About this task: Pictures excluded, please retype exactly the lines from the start of the data through the line that contains "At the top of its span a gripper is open", both ends kept, and nothing beyond them.
--------------------
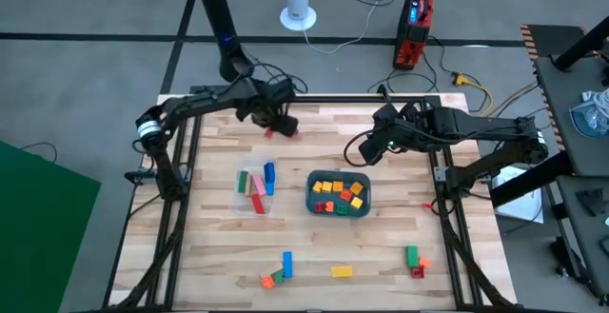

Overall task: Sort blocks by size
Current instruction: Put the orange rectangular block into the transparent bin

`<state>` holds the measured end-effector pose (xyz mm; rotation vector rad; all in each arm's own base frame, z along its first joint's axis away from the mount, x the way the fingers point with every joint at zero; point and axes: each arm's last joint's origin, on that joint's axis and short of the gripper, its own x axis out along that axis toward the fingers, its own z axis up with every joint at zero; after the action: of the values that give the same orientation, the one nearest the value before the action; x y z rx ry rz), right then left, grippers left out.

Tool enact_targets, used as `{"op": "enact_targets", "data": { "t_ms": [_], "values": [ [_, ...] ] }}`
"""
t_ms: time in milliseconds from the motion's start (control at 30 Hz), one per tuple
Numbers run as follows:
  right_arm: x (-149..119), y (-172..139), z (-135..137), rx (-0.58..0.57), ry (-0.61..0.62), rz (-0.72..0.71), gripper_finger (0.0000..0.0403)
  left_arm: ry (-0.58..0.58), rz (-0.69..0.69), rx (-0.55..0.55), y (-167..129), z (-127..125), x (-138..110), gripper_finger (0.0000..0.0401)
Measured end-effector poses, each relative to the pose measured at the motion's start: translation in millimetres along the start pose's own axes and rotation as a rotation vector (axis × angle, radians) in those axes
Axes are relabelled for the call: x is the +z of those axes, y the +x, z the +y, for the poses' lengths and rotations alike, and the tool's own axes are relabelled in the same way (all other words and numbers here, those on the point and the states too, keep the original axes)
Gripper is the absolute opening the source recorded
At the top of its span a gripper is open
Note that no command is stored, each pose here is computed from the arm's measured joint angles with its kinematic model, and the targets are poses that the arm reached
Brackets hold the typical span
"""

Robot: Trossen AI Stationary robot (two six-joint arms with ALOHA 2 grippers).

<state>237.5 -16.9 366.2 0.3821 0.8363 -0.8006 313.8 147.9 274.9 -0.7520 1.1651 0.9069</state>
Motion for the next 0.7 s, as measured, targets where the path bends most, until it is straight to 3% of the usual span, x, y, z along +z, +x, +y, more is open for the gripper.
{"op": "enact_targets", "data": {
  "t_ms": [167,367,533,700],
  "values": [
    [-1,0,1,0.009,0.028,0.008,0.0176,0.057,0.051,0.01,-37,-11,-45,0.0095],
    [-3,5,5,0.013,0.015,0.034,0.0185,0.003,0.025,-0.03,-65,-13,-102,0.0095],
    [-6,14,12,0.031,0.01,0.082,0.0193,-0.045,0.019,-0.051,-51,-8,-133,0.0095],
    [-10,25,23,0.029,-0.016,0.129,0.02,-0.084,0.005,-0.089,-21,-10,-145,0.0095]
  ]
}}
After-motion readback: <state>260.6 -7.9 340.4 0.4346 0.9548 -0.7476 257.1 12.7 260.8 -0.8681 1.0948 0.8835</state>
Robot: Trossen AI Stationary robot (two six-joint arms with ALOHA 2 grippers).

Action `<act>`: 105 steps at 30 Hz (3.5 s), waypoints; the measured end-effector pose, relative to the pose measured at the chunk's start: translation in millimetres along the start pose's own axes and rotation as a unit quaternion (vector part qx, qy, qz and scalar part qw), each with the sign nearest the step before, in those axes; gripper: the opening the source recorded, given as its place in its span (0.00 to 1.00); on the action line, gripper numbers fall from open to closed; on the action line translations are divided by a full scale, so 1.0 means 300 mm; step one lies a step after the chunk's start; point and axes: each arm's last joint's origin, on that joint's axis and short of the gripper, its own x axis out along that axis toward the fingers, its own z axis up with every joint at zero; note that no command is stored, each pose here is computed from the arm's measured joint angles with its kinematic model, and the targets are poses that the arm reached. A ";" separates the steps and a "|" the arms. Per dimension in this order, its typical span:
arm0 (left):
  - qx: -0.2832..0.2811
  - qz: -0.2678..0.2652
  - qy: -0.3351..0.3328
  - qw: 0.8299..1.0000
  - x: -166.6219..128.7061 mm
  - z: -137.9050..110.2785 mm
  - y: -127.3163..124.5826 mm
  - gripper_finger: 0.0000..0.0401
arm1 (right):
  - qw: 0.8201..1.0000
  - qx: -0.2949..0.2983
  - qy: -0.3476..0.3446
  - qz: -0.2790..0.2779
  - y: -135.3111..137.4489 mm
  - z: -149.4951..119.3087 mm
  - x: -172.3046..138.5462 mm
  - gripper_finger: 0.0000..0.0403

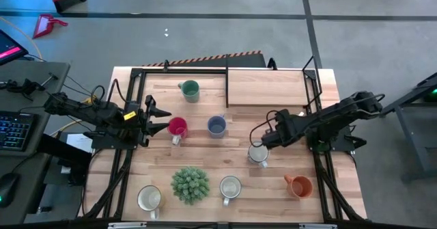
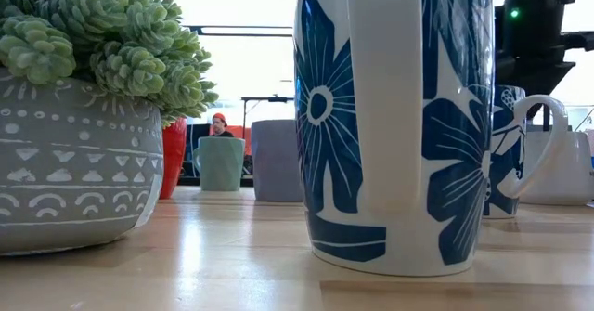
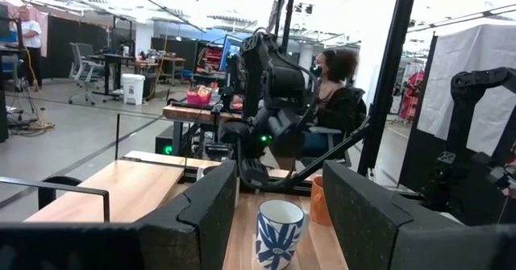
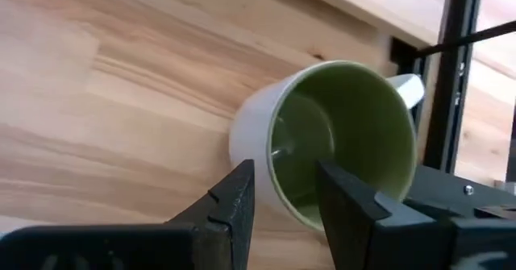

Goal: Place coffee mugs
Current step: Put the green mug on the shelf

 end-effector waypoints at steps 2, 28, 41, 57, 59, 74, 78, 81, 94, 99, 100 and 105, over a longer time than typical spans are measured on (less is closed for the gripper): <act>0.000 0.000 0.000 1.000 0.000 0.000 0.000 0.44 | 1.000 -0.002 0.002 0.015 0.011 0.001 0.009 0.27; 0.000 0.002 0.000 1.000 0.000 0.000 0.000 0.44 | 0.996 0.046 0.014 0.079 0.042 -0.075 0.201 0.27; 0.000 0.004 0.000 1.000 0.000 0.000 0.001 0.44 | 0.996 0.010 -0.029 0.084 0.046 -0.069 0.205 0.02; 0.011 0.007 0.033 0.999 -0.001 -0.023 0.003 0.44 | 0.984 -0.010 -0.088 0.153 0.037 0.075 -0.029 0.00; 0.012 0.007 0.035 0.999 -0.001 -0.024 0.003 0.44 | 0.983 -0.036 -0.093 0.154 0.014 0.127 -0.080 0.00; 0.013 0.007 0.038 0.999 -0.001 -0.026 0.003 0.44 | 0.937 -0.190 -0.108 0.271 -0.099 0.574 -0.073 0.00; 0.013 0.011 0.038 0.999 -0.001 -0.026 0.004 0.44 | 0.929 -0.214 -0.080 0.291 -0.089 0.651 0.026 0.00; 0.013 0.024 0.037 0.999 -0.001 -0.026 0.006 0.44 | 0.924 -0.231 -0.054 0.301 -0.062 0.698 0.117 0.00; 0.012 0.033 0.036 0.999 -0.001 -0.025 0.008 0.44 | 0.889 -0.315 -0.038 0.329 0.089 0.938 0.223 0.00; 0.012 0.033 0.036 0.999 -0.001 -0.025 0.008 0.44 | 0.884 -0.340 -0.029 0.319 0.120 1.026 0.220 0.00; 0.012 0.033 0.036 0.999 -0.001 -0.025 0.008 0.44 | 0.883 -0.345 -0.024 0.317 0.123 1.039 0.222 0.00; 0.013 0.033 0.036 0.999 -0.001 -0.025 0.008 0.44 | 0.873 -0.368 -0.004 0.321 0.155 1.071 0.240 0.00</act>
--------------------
Output of the exercise:
Overall task: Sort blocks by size
Current instruction: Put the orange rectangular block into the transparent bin

`<state>` holds the measured end-effector pose (xyz mm; rotation vector rad; all in each arm's own base frame, z along its first joint's axis away from the mount, x the way the fingers point with every joint at zero; point and axes: each arm's last joint's origin, on that joint's axis and short of the gripper, its own x axis out along that axis toward the fingers, its own z axis up with every joint at zero; after the action: of the values that give the same orientation, the one nearest the value before the action; x y z rx ry rz), right then left, grippers left out.

Tool enact_targets, used as `{"op": "enact_targets", "data": { "t_ms": [_], "values": [ [_, ...] ] }}`
"""
t_ms: time in milliseconds from the motion's start (control at 30 Hz), one per tuple
Numbers run as follows:
  right_arm: x (-149..119), y (-172..139), z (-135..137), rx (-0.58..0.57), ry (-0.61..0.62), rz (-0.72..0.71), gripper_finger (0.0000..0.0403)
  left_arm: ry (-0.58..0.58), rz (-0.69..0.69), rx (-0.55..0.55), y (-167..129), z (-127..125), x (-138..110), gripper_finger (0.0000..0.0401)
Measured end-effector poses, each relative to the pose measured at the motion's start: translation in millimetres along the start pose's own axes and rotation as a rotation vector (axis × angle, radians) in those axes
Axes are relabelled for the call: x is the +z of those axes, y the +x, z the +y, for the poses' lengths and rotations alike, and the tool's own axes are relabelled in the same way (all other words and numbers here, those on the point and the states too, keep the original axes)
Gripper is the absolute opening the source recorded
At the top of its span a gripper is open

Nothing further is needed for the answer.